▸ What this task involves
An acceptable response holds only the line containing "Provide the polygon outlines of the red" and every line after it to the end of the records, each reproduced exactly.

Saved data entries
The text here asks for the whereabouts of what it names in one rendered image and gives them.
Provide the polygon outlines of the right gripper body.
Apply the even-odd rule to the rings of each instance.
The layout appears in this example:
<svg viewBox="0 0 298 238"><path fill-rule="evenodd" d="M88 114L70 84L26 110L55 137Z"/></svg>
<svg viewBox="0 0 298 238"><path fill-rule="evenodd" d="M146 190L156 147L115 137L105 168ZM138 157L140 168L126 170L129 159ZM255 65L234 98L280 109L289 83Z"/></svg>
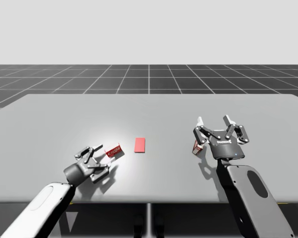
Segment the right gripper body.
<svg viewBox="0 0 298 238"><path fill-rule="evenodd" d="M208 138L209 146L216 160L235 160L245 157L244 152L233 135L227 135L225 130L213 130L214 136Z"/></svg>

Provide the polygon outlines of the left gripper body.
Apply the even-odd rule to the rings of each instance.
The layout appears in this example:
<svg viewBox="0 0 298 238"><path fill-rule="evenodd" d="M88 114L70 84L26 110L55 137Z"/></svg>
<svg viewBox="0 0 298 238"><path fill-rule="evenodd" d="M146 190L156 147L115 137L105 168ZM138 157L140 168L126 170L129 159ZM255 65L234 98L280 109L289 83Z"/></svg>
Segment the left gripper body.
<svg viewBox="0 0 298 238"><path fill-rule="evenodd" d="M79 186L92 174L92 168L84 163L77 162L65 168L64 174L69 184Z"/></svg>

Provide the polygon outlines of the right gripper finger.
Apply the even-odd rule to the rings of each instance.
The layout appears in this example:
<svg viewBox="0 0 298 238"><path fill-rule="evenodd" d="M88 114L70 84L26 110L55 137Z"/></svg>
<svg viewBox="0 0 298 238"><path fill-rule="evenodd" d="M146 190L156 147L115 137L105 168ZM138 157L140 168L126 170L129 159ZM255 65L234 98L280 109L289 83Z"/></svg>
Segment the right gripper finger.
<svg viewBox="0 0 298 238"><path fill-rule="evenodd" d="M196 141L199 145L204 145L209 143L210 137L214 137L215 139L220 139L220 136L215 133L215 131L208 129L204 126L202 117L198 117L197 124L193 129L193 133L195 135Z"/></svg>
<svg viewBox="0 0 298 238"><path fill-rule="evenodd" d="M233 132L235 132L237 136L236 140L238 144L249 143L249 138L244 126L238 125L236 122L232 121L228 115L225 115L223 117L223 120L227 126L226 135L225 135L226 139L231 139Z"/></svg>

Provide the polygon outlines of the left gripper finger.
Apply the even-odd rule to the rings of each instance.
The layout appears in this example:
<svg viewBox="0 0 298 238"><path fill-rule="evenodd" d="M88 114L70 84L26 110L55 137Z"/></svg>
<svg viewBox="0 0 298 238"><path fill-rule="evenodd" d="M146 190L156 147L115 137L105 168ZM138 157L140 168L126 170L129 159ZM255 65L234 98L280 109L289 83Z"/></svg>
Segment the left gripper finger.
<svg viewBox="0 0 298 238"><path fill-rule="evenodd" d="M74 155L75 159L78 161L80 159L83 159L83 162L85 164L87 164L89 162L89 160L93 157L93 154L100 150L103 147L102 144L98 145L98 146L87 146L84 149L82 149L81 151L79 151L78 153L76 153Z"/></svg>
<svg viewBox="0 0 298 238"><path fill-rule="evenodd" d="M100 182L106 176L110 174L110 168L112 166L111 162L106 164L96 163L95 165L88 165L89 169L92 169L92 173L90 175L90 179L93 184Z"/></svg>

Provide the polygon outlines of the red and white carton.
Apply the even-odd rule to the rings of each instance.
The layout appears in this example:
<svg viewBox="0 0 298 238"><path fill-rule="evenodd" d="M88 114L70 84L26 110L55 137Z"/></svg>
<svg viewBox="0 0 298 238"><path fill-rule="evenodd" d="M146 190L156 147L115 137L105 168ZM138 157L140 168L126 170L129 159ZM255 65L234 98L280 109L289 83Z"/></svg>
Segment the red and white carton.
<svg viewBox="0 0 298 238"><path fill-rule="evenodd" d="M104 152L107 155L107 157L109 157L110 159L120 158L125 155L125 152L123 151L119 143L114 143L107 146Z"/></svg>
<svg viewBox="0 0 298 238"><path fill-rule="evenodd" d="M204 144L199 145L197 140L195 140L192 153L194 155L198 155L203 149L204 149Z"/></svg>

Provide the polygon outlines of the pink pad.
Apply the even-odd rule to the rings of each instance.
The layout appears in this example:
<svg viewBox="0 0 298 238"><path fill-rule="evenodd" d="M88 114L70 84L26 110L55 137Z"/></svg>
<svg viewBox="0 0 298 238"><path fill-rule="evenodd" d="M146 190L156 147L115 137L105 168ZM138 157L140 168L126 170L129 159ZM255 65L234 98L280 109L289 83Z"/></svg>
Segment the pink pad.
<svg viewBox="0 0 298 238"><path fill-rule="evenodd" d="M135 153L144 153L146 148L146 139L144 137L137 137L135 139Z"/></svg>

▸ Result for this task
Provide the polygon outlines of the red and white carton.
Apply the even-odd rule to the rings of each instance.
The layout appears in this example:
<svg viewBox="0 0 298 238"><path fill-rule="evenodd" d="M88 114L70 84L26 110L55 137Z"/></svg>
<svg viewBox="0 0 298 238"><path fill-rule="evenodd" d="M146 190L156 147L115 137L105 168ZM138 157L140 168L126 170L129 159ZM255 65L234 98L280 109L289 83Z"/></svg>
Segment the red and white carton.
<svg viewBox="0 0 298 238"><path fill-rule="evenodd" d="M104 152L107 155L107 157L109 157L110 159L120 158L125 155L125 152L123 151L119 143L114 143L107 146Z"/></svg>
<svg viewBox="0 0 298 238"><path fill-rule="evenodd" d="M204 144L199 145L197 140L195 140L192 153L194 155L198 155L203 149L204 149Z"/></svg>

Provide the polygon outlines of the pink pad.
Apply the even-odd rule to the rings of each instance.
The layout appears in this example:
<svg viewBox="0 0 298 238"><path fill-rule="evenodd" d="M88 114L70 84L26 110L55 137Z"/></svg>
<svg viewBox="0 0 298 238"><path fill-rule="evenodd" d="M146 190L156 147L115 137L105 168ZM138 157L140 168L126 170L129 159ZM255 65L234 98L280 109L289 83Z"/></svg>
Segment the pink pad.
<svg viewBox="0 0 298 238"><path fill-rule="evenodd" d="M135 153L144 153L146 148L146 139L144 137L137 137L135 139Z"/></svg>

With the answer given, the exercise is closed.